YOUR GOAL
Those lines of the records that contain "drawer" are to be located and copied.

RECORD EXCERPTS
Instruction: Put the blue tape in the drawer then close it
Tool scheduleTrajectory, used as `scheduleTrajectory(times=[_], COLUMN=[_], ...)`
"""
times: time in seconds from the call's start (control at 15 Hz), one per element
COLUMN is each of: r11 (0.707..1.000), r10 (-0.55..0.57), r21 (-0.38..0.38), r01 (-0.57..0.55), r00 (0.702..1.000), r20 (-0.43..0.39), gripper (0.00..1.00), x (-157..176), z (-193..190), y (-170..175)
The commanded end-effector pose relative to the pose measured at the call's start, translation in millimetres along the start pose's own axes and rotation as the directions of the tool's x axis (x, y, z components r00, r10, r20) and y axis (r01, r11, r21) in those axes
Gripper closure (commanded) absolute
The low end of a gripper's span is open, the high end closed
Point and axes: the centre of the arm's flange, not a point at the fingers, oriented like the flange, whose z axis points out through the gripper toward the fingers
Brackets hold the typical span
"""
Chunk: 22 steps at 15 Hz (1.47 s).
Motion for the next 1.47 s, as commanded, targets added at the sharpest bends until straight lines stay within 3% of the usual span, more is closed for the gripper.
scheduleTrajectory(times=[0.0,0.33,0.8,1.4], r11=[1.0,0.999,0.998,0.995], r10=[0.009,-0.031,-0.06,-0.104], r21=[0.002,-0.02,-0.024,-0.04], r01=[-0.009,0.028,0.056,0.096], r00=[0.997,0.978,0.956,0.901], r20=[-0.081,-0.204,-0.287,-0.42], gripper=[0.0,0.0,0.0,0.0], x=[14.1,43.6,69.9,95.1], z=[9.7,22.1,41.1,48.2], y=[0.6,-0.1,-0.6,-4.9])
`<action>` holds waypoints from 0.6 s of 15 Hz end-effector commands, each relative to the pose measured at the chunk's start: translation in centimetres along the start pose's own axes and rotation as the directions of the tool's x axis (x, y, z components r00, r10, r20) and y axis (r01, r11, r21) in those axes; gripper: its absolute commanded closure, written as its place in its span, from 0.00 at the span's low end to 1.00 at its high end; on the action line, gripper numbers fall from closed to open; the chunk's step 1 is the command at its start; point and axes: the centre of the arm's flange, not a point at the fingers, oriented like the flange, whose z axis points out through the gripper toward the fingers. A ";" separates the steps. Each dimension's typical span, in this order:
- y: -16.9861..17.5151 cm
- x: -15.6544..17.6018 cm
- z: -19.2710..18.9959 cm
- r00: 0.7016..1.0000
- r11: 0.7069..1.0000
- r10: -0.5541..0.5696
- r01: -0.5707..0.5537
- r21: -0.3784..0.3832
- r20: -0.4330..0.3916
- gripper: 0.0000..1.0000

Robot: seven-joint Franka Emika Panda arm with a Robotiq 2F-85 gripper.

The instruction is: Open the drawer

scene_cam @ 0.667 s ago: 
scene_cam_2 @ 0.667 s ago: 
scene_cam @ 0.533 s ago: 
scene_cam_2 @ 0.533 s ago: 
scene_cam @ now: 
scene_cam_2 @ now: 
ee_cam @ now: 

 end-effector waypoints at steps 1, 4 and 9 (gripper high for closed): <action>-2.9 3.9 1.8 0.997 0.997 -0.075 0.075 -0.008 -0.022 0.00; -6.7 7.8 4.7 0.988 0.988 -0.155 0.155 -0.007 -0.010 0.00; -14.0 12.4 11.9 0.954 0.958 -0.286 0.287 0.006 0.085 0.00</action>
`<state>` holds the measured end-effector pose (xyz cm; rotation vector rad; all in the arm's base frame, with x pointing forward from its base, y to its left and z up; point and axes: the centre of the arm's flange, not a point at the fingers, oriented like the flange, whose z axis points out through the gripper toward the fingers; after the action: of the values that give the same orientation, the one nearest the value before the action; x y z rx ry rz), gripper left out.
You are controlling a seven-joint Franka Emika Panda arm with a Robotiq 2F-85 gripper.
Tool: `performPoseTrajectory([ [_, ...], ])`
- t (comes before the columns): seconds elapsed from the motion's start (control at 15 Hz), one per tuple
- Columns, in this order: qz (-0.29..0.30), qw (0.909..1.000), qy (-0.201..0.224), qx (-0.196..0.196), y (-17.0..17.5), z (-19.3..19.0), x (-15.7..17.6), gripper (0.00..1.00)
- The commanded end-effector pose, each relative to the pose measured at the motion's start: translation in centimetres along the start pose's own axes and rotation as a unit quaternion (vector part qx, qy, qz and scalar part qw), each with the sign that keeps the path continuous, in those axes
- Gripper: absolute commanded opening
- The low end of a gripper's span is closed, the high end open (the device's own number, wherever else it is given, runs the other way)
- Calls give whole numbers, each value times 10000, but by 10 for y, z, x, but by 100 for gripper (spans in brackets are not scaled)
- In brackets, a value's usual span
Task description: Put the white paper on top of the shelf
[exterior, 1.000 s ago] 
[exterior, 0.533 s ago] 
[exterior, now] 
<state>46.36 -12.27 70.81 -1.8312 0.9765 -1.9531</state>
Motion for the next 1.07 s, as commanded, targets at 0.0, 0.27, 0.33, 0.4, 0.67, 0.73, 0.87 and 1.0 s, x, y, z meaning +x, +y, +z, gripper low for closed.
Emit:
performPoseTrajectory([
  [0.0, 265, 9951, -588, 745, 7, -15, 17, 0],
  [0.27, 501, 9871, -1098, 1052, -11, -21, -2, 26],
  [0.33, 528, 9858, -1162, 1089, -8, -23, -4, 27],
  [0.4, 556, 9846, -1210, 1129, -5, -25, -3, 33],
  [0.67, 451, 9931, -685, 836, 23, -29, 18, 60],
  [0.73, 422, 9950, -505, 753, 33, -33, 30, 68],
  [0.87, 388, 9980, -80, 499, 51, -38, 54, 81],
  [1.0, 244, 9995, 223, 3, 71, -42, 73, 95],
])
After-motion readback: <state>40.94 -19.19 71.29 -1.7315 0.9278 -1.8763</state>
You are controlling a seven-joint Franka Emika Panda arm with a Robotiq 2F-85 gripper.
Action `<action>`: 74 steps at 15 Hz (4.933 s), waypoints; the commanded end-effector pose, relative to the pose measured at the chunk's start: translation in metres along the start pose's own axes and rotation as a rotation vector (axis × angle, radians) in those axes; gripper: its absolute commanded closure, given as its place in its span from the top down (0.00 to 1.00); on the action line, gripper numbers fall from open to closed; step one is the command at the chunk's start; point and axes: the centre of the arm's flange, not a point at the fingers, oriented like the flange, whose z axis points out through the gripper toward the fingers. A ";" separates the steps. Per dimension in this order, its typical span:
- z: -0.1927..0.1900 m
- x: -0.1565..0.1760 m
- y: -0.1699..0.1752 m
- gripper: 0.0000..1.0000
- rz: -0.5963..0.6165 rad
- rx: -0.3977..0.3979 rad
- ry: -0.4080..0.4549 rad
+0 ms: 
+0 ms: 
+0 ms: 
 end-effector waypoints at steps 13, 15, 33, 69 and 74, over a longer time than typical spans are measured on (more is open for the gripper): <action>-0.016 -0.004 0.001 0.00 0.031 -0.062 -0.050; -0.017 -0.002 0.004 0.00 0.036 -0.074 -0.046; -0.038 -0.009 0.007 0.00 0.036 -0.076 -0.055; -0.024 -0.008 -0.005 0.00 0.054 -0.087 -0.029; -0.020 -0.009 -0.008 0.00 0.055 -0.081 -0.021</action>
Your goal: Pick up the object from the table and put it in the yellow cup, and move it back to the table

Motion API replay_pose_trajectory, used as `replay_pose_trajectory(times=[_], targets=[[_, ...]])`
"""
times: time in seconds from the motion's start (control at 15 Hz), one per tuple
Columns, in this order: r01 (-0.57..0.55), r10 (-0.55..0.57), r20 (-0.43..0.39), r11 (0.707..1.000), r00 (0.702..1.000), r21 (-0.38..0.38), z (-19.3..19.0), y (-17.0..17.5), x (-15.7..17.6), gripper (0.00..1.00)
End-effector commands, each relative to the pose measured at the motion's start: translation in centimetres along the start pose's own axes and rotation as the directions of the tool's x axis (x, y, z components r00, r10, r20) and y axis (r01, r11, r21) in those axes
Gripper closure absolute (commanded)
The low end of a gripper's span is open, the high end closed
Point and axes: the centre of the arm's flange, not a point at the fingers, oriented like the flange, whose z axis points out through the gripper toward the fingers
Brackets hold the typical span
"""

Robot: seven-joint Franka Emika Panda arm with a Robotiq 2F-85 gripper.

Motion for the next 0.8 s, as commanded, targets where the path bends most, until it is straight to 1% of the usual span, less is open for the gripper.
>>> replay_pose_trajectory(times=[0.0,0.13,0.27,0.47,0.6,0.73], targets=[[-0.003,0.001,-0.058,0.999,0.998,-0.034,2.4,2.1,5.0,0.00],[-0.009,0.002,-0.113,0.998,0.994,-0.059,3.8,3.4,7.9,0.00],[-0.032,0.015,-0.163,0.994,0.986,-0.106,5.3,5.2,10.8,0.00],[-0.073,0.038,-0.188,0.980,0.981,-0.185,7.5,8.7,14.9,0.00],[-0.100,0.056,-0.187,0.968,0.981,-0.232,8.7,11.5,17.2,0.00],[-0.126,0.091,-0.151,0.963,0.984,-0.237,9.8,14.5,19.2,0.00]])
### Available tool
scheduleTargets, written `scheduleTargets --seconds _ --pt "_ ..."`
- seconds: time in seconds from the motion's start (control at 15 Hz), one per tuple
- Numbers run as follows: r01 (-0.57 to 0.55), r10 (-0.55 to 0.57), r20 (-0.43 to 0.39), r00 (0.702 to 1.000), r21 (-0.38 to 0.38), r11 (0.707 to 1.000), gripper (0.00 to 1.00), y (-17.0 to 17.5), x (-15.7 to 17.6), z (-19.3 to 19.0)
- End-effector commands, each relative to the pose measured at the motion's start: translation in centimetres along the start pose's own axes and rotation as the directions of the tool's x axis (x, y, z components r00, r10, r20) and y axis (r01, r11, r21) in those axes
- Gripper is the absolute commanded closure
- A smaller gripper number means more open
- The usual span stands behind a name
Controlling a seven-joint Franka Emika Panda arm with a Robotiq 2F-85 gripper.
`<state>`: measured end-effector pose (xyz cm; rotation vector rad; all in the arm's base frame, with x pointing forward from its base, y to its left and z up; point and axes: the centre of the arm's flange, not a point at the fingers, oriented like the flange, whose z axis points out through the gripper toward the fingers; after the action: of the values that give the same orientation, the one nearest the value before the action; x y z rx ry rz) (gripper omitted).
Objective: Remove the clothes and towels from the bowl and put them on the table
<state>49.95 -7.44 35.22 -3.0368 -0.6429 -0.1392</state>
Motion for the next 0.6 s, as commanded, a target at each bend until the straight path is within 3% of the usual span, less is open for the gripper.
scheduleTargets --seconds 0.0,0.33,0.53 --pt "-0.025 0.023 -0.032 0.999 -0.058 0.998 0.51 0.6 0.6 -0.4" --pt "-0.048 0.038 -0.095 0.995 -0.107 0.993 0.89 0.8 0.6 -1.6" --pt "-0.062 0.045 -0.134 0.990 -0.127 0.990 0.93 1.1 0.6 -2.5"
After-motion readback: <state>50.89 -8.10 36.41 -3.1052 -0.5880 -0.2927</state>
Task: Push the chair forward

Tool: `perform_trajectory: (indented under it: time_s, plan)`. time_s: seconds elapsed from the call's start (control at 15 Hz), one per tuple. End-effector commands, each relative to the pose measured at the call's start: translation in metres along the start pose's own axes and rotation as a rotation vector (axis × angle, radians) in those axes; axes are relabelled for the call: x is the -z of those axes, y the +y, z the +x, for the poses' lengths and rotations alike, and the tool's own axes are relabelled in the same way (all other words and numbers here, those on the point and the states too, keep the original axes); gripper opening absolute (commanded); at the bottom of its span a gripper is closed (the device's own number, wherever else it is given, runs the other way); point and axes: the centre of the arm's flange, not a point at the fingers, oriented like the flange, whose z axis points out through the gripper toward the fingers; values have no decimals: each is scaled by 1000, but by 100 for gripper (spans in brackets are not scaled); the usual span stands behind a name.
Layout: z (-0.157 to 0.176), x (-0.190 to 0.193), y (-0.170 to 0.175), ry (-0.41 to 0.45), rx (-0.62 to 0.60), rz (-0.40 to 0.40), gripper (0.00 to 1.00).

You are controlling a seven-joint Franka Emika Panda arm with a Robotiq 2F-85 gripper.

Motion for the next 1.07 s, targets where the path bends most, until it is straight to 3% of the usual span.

SOLUTION FOR THIS EXERCISE
Instruction: Put the blue tape in the drawer then close it
The instruction is: Open the drawer

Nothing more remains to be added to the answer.